Brexiteers hint at softening EU withdrawal stance

Duncan Smith says allowing EU officials at UK ports would address Border concerns

Iain Duncan Smith: We can conduct regulatory and customs checks together in a way that respects the EU’s single market. Photograph: Chris Ratcliffe/Bloomberg

Iain Duncan Smith: We can conduct regulatory and customs checks together in a way that respects the EU’s single market. Photograph: Chris Ratcliffe/Bloomberg

 

Hardline Tory Brexiteers have signalled they are prepared to soften their stance on EU withdrawal to kill off Theresa May’s Chequers proposals.

Prominent anti-EU campaigners like Tory former leader Iain Duncan Smith and Jacob Rees-Mogg told the Sunday Telegraph they are ready to compromise in order to achieve a Canada-style free trade deal with Brussels.

Such a move would see them back proposals allowing EU officials to be stationed at UK ports after Brexit, and support the Government enforcing EU rules on goods exported to the bloc from UK firms, the newspaper said.

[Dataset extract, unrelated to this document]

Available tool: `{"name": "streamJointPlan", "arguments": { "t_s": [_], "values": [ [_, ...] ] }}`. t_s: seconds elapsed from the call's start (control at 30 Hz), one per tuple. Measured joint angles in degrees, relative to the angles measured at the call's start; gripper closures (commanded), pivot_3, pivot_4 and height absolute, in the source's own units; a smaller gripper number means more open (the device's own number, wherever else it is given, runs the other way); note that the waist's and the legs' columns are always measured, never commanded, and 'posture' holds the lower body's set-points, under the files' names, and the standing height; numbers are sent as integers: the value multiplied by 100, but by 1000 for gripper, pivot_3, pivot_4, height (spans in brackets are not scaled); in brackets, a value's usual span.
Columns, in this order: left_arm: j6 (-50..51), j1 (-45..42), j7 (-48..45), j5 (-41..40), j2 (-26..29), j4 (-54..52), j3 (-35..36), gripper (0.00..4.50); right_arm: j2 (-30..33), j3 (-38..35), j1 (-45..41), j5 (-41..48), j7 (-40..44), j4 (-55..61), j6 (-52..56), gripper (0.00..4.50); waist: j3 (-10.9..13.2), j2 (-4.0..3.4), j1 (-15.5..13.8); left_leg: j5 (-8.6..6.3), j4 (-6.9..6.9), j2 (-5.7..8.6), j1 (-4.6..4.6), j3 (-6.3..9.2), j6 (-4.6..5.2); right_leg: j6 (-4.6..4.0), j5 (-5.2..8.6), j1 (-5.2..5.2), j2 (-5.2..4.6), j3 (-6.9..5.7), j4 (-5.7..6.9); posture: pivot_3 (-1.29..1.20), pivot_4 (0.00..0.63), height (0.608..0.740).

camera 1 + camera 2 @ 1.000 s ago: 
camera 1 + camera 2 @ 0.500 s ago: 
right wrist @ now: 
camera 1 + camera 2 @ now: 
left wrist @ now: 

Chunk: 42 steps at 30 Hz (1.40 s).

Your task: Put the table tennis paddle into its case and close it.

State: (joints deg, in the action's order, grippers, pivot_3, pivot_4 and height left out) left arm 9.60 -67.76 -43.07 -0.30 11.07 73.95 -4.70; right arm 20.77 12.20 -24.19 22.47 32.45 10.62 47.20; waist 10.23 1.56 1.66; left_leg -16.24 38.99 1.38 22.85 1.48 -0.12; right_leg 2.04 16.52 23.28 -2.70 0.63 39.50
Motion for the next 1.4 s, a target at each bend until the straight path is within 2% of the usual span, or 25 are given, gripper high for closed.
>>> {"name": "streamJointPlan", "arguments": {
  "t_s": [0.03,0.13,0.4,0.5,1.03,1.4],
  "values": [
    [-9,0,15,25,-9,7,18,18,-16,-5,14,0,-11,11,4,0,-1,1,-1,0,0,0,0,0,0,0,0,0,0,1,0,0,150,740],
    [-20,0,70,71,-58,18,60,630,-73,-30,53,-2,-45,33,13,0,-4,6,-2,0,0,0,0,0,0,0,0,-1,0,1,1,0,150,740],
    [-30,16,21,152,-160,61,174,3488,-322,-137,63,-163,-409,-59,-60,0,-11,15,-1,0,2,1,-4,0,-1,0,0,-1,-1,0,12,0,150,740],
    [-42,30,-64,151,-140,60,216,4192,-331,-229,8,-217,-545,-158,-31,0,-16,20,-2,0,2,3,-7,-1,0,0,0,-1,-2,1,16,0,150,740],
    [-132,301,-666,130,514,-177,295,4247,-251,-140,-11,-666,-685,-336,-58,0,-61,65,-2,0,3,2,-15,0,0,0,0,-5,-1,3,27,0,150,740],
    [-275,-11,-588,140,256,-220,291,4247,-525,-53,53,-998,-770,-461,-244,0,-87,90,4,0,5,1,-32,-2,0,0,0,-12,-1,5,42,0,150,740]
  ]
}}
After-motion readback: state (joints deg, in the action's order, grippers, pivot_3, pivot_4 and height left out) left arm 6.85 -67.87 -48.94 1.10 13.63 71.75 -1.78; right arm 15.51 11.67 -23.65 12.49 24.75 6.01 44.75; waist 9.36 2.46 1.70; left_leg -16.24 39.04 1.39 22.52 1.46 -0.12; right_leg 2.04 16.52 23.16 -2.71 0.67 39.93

Writing in the Telegraph, Mr Duncan Smith said allowing EU officials at UK ports - as happens now with Eurotunnel - would answer concerns about the Irish Border.

He wrote: “We can . . . [conduct] regulatory and customs checks together in a way that respects the EU’s single market, by building on systems already in place at the Channel Ports.

“The UK has long had arrangements with France under the Le Touquet Treaty where passports are checked by French officers at Dover and UK officers in Calais.

“The UK should seek to build on this by agreeing a Le Touquet-plus system with the EU. Any customs or regulatory checks could be made at juxtaposed controls with information-sharing and cooperation between the UK and the Republic of Ireland.

“This would not simply answer concerns about keeping the Northern Ireland Border open — it would also ensure the channel ports continue to provide as frictionless trade as possible.”

Hopes of a Brexit deal being done within weeks have risen after key EU leaders like European Commission president Jean-Claude Juncker and his European Council counterpart Donald Tusk expressed optimism that agreement could be reached.

The EU will reach a Brexit deal with Britain in November if it does not do so this month, Mr Juncker said in an interview published by Austrian newspapers on Saturday.

Mr Juncker said that the potential for a rapprochement between the two sides had grown in the last few days.

“We are not there yet. But our will to reach an understanding with the British government is unbroken,” he was quoted as saying by Der Standard and Kurier and Der Falter.

“We have to get away from this no-deal scenario. It wouldn’t be good for Britain or for the rest of the [European] Union.”